The device can advantageously be used with an ampoule melting machine or ampoule closure device are connected.

Claims (1)

PATENT CLAIMS: i. Method for the sterile and dust-free filling of ampoules o. B. piston or diaphragm pump, characterized in that the product is sucked in much faster than it is then pressed into the ampoules o. The like. z.
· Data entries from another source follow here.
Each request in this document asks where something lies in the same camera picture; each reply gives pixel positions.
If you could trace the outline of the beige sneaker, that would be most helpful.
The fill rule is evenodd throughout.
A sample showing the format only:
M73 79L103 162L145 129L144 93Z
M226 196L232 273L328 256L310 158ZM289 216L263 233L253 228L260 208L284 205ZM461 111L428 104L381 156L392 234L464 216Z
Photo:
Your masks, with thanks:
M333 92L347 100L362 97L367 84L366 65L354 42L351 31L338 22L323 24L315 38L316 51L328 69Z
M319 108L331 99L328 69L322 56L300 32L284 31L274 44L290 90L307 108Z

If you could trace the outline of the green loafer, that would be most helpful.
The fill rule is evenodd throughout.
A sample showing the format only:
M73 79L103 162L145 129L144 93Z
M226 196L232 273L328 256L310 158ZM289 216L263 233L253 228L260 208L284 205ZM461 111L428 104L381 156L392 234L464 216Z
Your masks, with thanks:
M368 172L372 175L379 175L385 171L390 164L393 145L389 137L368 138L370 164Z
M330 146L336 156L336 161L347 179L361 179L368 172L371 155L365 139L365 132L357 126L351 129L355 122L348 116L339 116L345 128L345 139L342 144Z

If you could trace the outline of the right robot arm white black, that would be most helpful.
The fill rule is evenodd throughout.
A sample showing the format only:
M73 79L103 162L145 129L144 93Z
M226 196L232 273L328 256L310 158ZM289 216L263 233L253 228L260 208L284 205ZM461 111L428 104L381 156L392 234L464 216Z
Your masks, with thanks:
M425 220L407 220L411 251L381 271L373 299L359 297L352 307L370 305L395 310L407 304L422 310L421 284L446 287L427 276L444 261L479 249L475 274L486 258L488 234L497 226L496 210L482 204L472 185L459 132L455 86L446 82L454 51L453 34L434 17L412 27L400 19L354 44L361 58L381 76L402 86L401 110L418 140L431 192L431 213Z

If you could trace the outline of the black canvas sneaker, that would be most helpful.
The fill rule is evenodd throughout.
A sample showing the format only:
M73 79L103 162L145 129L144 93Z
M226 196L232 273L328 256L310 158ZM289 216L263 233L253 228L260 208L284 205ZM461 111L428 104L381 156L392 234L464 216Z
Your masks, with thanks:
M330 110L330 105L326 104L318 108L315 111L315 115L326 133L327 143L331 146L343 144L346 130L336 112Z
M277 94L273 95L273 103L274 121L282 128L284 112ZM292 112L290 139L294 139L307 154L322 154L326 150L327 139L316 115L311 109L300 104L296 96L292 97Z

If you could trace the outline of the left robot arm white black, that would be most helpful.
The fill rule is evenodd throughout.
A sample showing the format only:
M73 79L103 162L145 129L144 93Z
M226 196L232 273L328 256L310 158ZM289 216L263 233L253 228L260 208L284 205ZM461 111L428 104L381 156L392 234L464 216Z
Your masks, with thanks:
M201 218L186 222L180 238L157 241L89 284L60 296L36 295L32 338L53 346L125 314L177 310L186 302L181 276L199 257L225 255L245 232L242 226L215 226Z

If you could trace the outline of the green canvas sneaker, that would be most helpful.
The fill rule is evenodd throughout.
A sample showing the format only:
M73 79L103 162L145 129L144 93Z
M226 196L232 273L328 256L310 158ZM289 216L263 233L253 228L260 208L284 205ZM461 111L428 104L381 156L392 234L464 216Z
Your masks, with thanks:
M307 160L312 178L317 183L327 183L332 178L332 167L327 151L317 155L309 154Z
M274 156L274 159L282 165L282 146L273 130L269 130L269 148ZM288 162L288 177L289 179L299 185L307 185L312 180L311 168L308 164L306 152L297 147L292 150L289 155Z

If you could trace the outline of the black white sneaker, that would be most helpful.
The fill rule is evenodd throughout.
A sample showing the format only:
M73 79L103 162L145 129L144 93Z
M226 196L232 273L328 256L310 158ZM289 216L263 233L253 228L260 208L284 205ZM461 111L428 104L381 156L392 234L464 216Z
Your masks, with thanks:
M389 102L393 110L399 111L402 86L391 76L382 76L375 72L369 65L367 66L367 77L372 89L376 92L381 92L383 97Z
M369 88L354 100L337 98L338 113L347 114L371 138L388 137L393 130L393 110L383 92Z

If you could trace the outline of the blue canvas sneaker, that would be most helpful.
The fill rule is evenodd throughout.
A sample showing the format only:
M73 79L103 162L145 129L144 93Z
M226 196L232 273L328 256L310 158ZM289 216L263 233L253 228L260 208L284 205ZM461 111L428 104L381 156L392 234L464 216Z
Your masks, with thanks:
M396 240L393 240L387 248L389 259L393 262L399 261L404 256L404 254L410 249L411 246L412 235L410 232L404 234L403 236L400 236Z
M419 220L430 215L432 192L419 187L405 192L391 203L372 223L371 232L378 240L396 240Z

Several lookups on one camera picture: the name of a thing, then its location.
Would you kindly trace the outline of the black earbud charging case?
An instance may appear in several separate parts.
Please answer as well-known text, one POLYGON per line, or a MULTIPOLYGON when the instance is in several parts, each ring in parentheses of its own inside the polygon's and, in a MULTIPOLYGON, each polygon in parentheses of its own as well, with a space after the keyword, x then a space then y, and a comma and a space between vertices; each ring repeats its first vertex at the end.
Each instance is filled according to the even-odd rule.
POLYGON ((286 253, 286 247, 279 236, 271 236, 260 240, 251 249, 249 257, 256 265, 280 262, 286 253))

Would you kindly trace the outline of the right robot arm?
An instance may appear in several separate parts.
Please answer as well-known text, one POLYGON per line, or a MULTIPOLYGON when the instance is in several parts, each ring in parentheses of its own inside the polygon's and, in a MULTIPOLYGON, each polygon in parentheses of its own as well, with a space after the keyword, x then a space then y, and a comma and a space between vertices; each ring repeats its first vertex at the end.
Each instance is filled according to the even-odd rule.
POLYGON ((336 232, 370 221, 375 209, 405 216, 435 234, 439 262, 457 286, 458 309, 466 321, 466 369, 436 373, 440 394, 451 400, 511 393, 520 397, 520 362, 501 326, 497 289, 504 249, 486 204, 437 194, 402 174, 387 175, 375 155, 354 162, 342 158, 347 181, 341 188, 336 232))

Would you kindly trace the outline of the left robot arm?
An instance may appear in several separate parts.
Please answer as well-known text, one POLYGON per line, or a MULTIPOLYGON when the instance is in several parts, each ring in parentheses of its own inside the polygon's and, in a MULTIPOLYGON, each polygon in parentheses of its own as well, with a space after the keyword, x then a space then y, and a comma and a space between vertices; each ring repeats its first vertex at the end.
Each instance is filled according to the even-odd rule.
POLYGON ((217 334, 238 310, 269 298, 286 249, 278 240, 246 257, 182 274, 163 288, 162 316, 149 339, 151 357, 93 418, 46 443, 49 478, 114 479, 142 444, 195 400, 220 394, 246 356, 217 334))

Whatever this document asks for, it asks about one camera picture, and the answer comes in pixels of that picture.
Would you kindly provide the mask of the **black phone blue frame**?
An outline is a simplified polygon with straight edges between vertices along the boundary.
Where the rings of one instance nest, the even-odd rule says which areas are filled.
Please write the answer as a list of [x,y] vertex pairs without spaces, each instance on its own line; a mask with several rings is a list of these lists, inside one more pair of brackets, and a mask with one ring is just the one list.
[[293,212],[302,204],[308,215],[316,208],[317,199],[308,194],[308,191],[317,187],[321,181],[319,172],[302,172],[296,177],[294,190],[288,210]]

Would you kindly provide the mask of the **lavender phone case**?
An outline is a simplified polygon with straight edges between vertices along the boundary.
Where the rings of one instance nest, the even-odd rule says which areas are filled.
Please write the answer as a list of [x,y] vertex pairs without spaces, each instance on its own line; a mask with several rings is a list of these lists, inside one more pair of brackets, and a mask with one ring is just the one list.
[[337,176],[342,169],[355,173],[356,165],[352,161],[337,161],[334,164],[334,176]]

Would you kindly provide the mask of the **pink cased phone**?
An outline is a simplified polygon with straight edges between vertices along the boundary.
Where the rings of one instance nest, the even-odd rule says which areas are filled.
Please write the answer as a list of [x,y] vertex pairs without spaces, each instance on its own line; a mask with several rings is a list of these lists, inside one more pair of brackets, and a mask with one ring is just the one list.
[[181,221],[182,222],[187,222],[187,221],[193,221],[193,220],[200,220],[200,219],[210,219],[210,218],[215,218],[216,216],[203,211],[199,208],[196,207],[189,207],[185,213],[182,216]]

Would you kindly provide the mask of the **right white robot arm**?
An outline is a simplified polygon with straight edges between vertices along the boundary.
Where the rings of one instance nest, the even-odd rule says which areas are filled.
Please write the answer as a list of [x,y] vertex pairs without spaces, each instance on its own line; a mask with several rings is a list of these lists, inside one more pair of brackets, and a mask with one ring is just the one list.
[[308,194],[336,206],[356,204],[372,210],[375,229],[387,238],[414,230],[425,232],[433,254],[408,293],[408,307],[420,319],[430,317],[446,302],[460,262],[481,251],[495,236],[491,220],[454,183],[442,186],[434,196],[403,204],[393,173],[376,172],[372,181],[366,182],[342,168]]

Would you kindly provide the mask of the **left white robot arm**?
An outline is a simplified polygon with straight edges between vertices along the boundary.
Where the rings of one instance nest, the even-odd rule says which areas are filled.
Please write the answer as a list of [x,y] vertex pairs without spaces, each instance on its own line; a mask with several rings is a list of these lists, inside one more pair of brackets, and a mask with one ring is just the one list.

Device for carrying out the method according to claim 1, characterized in that the dosing device is alternately supported by rollers (7i, 7a), which are adjustably mounted on a uniformly rotating disc (67), only via an adjustable lever (55, 56), racks (50.5: 2) and a toothed wheel (53) is driven during the suction stroke with the interposition of a cam rail (73) and an angle lever (75.76) , so that the suction stroke is much faster than the pressure stroke . 3. Apparatus according to claim i and z, characterized in that the suction line of the metering device to achieve absolutely precise metering except by an automatic non-return valve (z3) is also inevitably shut off mechanically by a cock (2z), which is through a disc ( 66) by means of levers (33, 34 and 36) and a toothed rack (39) as well as a toothed wheel (40) is actuated jerkily according to the suction strokes. 4. Apparatus according to claim i to 3, characterized in that the opening of the cock (2z) necessarily takes place shortly before the start of the suction stroke and the closing of the same also necessarily takes place shortly before the start of the pressure stroke. 5. Apparatus for carrying out the method according to claim i, characterized in that to achieve an absolutely germ and dust-free air at the high suction speeds with a chemical agent such. B. potassium dichromate, concentrated sulfuric acid, working air filter (17) is provided.